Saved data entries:
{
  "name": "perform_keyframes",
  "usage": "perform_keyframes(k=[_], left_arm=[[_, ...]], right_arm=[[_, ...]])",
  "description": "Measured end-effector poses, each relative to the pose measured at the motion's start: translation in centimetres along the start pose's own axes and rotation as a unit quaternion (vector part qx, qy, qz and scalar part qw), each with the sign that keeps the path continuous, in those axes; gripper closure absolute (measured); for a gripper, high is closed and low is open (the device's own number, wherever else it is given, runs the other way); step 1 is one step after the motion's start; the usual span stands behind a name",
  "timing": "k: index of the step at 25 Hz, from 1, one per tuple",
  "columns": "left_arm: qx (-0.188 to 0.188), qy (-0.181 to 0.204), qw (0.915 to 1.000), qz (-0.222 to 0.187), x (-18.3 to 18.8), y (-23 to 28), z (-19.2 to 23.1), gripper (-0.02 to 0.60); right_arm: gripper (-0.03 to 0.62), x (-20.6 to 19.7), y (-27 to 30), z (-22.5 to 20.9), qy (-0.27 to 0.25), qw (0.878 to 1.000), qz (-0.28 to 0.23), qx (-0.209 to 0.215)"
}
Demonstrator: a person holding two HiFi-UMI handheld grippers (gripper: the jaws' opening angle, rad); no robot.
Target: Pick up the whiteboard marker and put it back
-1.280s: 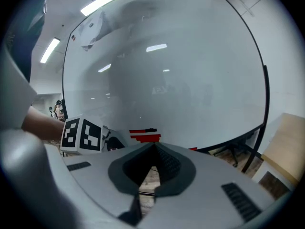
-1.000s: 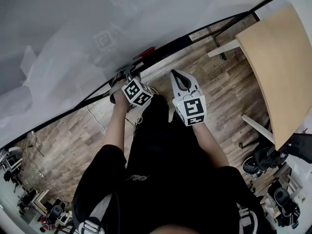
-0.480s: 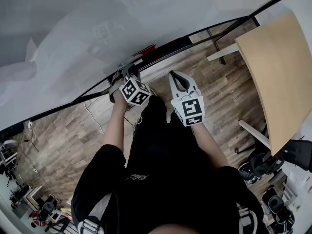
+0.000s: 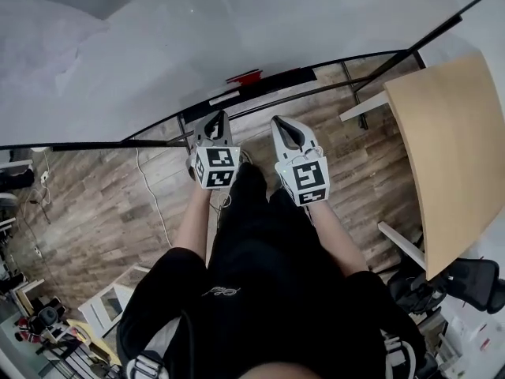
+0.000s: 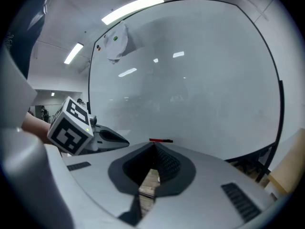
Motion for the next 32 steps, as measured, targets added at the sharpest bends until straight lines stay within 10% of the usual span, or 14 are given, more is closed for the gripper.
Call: perform_keyframes(k=[9,32], left_arm=[[0.061,-0.179,0.9756,-0.111,1.9,-9.2,-1.4,0.575],[0.094,-0.190,0.9481,-0.237,0.7,-24.7,-0.7,0.575]], right_arm=[[0.593,0.3,-2.0,2.9,-0.009,0.998,-0.031,0.058],[0.594,3.7,-9.8,13.9,-0.054,0.992,-0.106,0.029]])
Point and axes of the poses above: the fingertips, and each gripper's own axes: y forward along the fingers, z to its left, x out of its top, the point moved 4 cm from there along -y, backward along the fingers, and after that the axes turned 5 degrees about y, right-handed, at the moved point
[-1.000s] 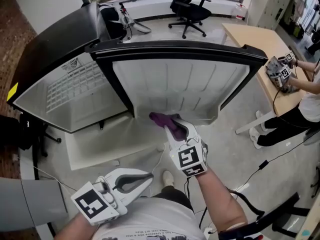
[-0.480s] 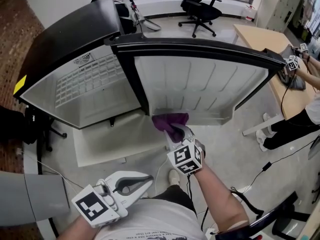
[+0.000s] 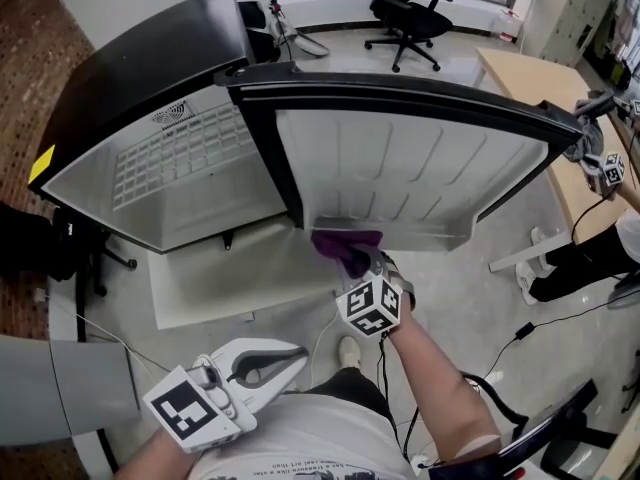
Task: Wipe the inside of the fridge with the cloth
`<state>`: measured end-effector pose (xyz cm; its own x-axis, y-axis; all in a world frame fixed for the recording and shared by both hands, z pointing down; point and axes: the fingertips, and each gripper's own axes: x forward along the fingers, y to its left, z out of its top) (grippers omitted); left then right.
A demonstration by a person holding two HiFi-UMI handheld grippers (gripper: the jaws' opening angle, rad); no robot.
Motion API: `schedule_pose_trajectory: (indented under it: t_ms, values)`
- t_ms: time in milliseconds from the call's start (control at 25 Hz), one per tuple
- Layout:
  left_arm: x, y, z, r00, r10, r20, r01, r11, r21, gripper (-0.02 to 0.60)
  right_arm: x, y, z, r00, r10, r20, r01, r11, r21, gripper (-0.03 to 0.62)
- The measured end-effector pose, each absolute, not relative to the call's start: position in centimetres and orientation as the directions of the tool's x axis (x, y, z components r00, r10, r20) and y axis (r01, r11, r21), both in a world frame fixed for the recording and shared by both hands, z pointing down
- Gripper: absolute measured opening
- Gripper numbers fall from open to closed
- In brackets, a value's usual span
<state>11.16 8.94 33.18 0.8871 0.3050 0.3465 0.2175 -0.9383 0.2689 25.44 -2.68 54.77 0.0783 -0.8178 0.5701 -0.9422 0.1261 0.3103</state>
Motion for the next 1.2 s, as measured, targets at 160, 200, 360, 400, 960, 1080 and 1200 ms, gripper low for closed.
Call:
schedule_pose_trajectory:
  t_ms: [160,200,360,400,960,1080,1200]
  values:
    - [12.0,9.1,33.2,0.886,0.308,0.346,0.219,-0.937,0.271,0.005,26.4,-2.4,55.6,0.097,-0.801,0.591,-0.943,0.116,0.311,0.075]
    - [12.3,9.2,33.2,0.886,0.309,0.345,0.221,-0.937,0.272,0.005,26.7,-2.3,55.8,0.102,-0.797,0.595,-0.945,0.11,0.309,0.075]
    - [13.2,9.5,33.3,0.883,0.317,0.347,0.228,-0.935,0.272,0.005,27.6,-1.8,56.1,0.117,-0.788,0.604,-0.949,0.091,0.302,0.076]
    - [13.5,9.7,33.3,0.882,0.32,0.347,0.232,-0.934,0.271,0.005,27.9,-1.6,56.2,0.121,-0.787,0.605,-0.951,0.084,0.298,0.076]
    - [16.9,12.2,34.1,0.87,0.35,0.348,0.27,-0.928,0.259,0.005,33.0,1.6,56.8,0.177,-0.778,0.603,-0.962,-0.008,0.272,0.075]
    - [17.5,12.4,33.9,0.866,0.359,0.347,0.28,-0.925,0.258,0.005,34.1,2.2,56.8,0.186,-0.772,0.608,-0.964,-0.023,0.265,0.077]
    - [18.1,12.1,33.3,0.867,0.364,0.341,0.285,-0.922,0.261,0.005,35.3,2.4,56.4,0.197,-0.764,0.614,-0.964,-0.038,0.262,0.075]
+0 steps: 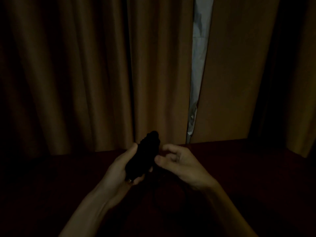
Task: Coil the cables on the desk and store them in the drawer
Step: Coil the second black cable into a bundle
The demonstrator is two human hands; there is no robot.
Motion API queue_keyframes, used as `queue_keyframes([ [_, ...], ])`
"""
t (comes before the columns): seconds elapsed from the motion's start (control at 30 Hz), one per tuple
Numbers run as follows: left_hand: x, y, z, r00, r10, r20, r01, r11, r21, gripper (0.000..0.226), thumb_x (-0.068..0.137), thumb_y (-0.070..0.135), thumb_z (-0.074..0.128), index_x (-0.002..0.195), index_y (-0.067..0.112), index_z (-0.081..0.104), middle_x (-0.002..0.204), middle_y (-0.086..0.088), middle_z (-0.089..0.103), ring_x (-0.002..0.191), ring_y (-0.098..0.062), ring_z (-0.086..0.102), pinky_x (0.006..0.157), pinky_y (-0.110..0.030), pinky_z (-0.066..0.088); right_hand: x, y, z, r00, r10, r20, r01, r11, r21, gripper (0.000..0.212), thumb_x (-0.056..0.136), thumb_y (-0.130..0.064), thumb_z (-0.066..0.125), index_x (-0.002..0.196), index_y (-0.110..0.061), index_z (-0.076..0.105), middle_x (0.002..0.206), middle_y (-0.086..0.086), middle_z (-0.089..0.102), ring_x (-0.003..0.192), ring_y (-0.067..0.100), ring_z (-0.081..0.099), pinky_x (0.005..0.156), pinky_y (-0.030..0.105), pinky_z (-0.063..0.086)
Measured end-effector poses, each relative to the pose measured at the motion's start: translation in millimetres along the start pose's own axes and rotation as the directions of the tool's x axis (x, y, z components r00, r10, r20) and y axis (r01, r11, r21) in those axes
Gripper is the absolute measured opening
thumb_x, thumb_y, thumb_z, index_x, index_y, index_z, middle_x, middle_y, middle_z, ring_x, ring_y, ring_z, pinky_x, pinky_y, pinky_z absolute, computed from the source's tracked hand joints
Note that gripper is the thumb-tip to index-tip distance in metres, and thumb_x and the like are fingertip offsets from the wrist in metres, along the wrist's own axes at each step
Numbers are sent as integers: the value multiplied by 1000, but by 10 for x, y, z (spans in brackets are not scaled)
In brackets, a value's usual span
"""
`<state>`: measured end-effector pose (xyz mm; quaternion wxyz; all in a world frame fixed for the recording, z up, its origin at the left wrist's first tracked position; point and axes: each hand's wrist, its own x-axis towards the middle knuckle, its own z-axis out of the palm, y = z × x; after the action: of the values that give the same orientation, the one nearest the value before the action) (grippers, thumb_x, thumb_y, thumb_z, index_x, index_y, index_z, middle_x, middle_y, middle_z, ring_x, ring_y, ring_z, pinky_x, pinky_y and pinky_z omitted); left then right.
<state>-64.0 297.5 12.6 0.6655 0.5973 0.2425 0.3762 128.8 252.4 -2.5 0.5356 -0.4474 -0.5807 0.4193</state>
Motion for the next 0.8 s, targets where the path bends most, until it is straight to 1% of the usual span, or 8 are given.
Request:
queue_keyframes([
  [0.07,-15,24,2,996,-42,84,42,999,5,52,97,57,40,113,22,76,77,-17,63,47,-15,39,57,-30,31,-17,10,-9,996,0,90,-9,995,95,51,85,-31,78,130,-15,62,91,4,72,85,16,69,79,27,52],
  [0.17,-22,39,-26,975,-111,191,123,991,-48,53,97,61,42,120,25,73,74,-18,60,41,-13,37,47,-27,21,-44,-35,117,984,-94,152,74,989,128,45,89,-24,71,128,-2,62,104,5,75,99,14,71,89,27,53],
  [0.27,7,28,-41,989,-142,32,139,988,69,58,99,62,32,115,28,76,66,-18,59,40,-16,39,46,-28,24,-1,-10,253,991,-129,38,123,983,135,37,91,-20,72,118,5,67,105,8,75,101,20,71,88,29,56],
  [0.4,34,-36,-33,962,116,-247,2,903,430,55,104,55,33,95,22,77,78,-13,74,61,-20,65,59,-34,45,47,61,315,987,-87,-132,92,995,31,44,82,-38,83,110,-6,73,108,6,78,104,21,73,94,44,58],
  [0.5,-28,-40,16,958,276,-77,-195,825,531,26,105,35,46,109,47,69,102,16,75,88,-3,70,76,-22,50,53,23,297,954,-68,-293,60,998,-38,54,68,-56,84,100,-13,77,98,0,79,96,17,75,89,47,60],
  [0.6,-56,-87,65,937,333,105,-315,675,668,51,98,18,62,135,48,46,117,36,63,103,12,63,82,-8,47,49,-18,255,909,-97,-406,66,994,-91,66,63,-73,81,87,-11,79,88,3,79,89,23,76,84,54,59],
  [0.7,-17,-168,62,896,425,133,-362,522,773,53,94,45,61,143,45,39,123,30,62,109,12,61,86,-12,51,39,-41,250,926,-82,-369,61,996,-69,67,64,-73,78,84,-8,78,86,4,79,87,21,76,82,48,59],
  [0.8,-4,-171,29,884,463,60,-340,549,763,49,90,57,53,137,47,43,112,27,67,98,10,65,76,-12,52,31,-89,251,962,-98,-253,86,995,-60,47,82,-55,72,92,-10,76,90,-3,79,90,13,75,83,35,59],
])
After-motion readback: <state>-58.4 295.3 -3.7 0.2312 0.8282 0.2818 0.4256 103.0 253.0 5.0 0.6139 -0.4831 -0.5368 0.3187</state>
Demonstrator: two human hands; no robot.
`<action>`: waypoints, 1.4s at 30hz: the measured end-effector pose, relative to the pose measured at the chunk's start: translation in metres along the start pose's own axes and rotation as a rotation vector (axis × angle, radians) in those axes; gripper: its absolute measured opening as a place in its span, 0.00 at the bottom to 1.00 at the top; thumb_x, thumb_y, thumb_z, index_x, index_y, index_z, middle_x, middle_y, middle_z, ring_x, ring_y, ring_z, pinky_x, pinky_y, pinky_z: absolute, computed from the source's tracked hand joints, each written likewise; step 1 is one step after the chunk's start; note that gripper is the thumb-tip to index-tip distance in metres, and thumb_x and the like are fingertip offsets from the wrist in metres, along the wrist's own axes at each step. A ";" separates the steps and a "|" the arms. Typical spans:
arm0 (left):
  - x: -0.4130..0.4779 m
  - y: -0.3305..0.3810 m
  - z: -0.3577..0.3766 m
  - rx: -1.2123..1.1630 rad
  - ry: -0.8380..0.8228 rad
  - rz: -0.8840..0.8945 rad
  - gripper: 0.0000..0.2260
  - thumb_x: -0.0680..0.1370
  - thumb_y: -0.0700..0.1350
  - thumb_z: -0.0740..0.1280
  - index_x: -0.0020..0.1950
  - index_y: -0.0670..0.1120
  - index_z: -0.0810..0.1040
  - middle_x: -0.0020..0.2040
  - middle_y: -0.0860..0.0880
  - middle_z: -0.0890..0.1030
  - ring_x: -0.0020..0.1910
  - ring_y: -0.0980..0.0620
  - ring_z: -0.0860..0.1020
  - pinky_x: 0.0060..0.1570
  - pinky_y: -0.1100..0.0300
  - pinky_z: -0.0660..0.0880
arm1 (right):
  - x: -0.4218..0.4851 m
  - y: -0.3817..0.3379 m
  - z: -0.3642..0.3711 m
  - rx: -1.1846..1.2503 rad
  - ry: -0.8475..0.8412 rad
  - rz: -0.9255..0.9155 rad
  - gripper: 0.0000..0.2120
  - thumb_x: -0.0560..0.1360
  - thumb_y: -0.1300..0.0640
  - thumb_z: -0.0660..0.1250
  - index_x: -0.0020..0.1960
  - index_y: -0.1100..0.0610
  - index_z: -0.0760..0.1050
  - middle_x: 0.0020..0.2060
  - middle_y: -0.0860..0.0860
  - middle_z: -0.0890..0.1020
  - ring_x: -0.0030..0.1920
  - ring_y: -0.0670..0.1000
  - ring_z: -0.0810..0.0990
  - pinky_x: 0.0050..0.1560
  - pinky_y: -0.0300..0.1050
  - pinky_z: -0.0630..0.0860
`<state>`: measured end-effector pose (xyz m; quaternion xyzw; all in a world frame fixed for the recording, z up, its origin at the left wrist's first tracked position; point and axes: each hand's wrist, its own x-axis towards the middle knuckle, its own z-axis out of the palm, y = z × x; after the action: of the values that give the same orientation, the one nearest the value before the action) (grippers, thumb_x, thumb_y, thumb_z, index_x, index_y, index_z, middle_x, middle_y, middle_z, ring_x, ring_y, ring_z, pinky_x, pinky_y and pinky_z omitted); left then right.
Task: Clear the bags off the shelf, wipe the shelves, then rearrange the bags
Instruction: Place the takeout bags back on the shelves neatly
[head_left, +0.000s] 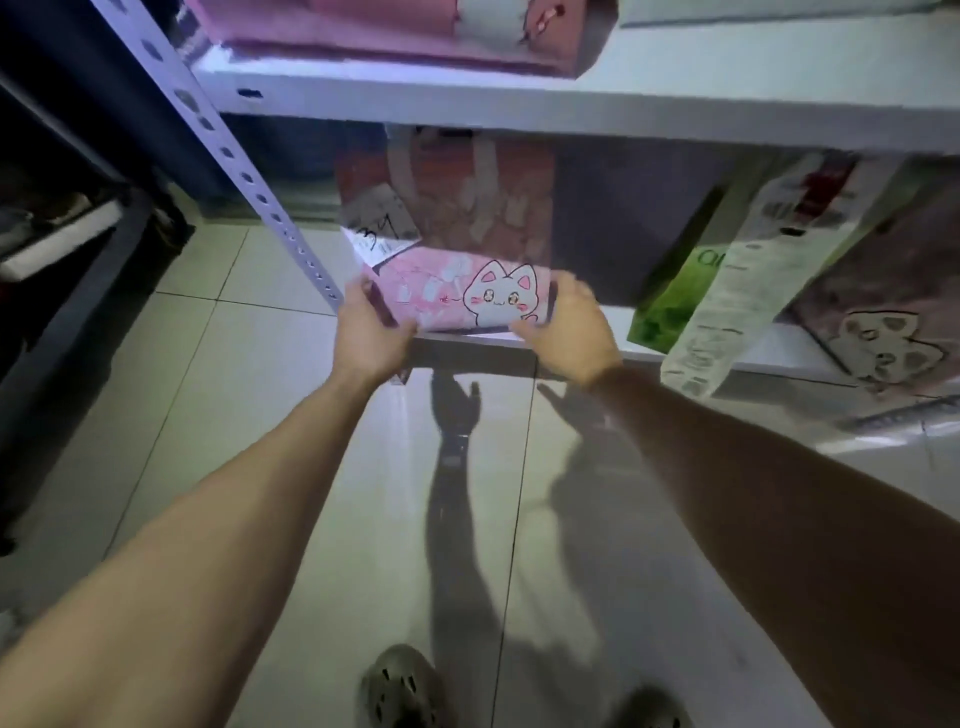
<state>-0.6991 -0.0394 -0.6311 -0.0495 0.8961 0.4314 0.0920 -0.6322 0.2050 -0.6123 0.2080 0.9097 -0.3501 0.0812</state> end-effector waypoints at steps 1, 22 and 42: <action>0.017 -0.007 0.004 -0.025 0.058 0.016 0.28 0.78 0.40 0.75 0.76 0.44 0.68 0.64 0.53 0.80 0.56 0.53 0.83 0.60 0.53 0.82 | 0.018 0.000 0.007 0.020 0.053 0.014 0.37 0.74 0.45 0.78 0.76 0.58 0.66 0.69 0.59 0.74 0.68 0.61 0.77 0.68 0.54 0.74; -0.078 -0.022 -0.020 0.094 0.152 -0.131 0.07 0.84 0.47 0.67 0.57 0.45 0.81 0.51 0.51 0.84 0.53 0.43 0.83 0.57 0.49 0.79 | -0.060 0.015 0.005 0.180 -0.006 0.179 0.15 0.80 0.63 0.64 0.67 0.57 0.74 0.61 0.58 0.84 0.60 0.62 0.82 0.61 0.58 0.80; -0.353 0.252 -0.219 0.072 0.082 -0.077 0.03 0.83 0.49 0.68 0.55 0.54 0.81 0.48 0.54 0.87 0.45 0.52 0.87 0.47 0.48 0.86 | -0.350 -0.096 -0.271 0.371 0.122 0.148 0.15 0.80 0.66 0.62 0.63 0.52 0.69 0.54 0.51 0.84 0.49 0.55 0.82 0.39 0.43 0.75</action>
<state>-0.4231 -0.0504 -0.2310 -0.0984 0.9114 0.3927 0.0737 -0.3599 0.2096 -0.2508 0.3064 0.8150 -0.4917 0.0117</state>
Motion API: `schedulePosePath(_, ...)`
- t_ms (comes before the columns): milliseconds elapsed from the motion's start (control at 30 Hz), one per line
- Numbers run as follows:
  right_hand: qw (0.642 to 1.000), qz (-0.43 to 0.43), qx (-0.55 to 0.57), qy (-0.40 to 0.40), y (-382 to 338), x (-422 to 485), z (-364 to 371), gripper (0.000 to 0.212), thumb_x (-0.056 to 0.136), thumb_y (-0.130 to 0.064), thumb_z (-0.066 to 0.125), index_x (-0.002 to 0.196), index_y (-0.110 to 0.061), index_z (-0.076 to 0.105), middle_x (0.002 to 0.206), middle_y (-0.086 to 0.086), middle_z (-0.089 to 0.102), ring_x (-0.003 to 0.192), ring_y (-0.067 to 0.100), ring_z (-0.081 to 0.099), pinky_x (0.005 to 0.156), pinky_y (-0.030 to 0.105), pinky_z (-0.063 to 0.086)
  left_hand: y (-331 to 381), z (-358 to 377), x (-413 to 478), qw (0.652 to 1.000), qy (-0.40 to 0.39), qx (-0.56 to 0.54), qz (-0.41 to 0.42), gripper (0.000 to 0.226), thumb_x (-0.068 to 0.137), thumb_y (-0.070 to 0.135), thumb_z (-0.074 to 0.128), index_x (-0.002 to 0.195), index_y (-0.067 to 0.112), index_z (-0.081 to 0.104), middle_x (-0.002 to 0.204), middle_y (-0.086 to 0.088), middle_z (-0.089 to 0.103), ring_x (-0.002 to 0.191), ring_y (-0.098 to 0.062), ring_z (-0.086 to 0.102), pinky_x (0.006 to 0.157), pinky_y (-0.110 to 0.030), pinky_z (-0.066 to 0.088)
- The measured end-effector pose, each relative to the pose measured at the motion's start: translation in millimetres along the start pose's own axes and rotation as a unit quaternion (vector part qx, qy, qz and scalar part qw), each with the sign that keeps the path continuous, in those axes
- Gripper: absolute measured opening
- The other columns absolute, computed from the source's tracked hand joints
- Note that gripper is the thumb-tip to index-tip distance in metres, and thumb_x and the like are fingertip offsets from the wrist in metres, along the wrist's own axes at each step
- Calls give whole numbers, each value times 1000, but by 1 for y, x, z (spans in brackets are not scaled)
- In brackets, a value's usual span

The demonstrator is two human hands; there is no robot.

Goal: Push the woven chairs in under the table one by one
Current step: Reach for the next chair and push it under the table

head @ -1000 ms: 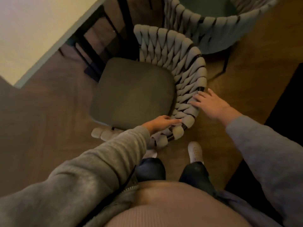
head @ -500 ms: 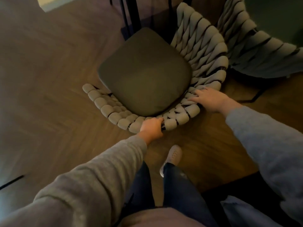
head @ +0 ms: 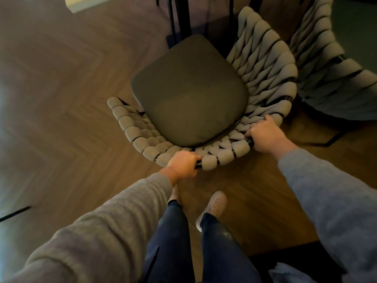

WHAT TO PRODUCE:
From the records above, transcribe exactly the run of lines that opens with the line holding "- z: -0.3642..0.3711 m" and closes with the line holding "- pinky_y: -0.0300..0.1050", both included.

OUTPUT FOR THIS TASK:
  - z: -0.3642..0.3711 m
  - rx: -1.1846..1.2503 rad
  - ry: -0.8475..0.8412 rad
  - rz: -0.9255..0.9155 rad
  - gripper: 0.0000..0.2120
  - thumb_x: -0.0560..0.1360
  - thumb_y: -0.1300..0.0640
  - thumb_z: -0.0660..0.1250
  - index_x: -0.0020..0.1960
  - index_y: -0.1100..0.0610
  - index_z: -0.0760..0.1050
  - middle_x: 0.0020..0.2060
  - middle_y: -0.0860..0.0860
  - middle_z: -0.0890..0.1020
  - ring_x: -0.0030..0.1920
  - ring_y: -0.0670..0.1000
  - ring_z: -0.0810..0.0990
  - pinky_x: 0.0050..0.1560
  - pinky_y: -0.0300..0.1050

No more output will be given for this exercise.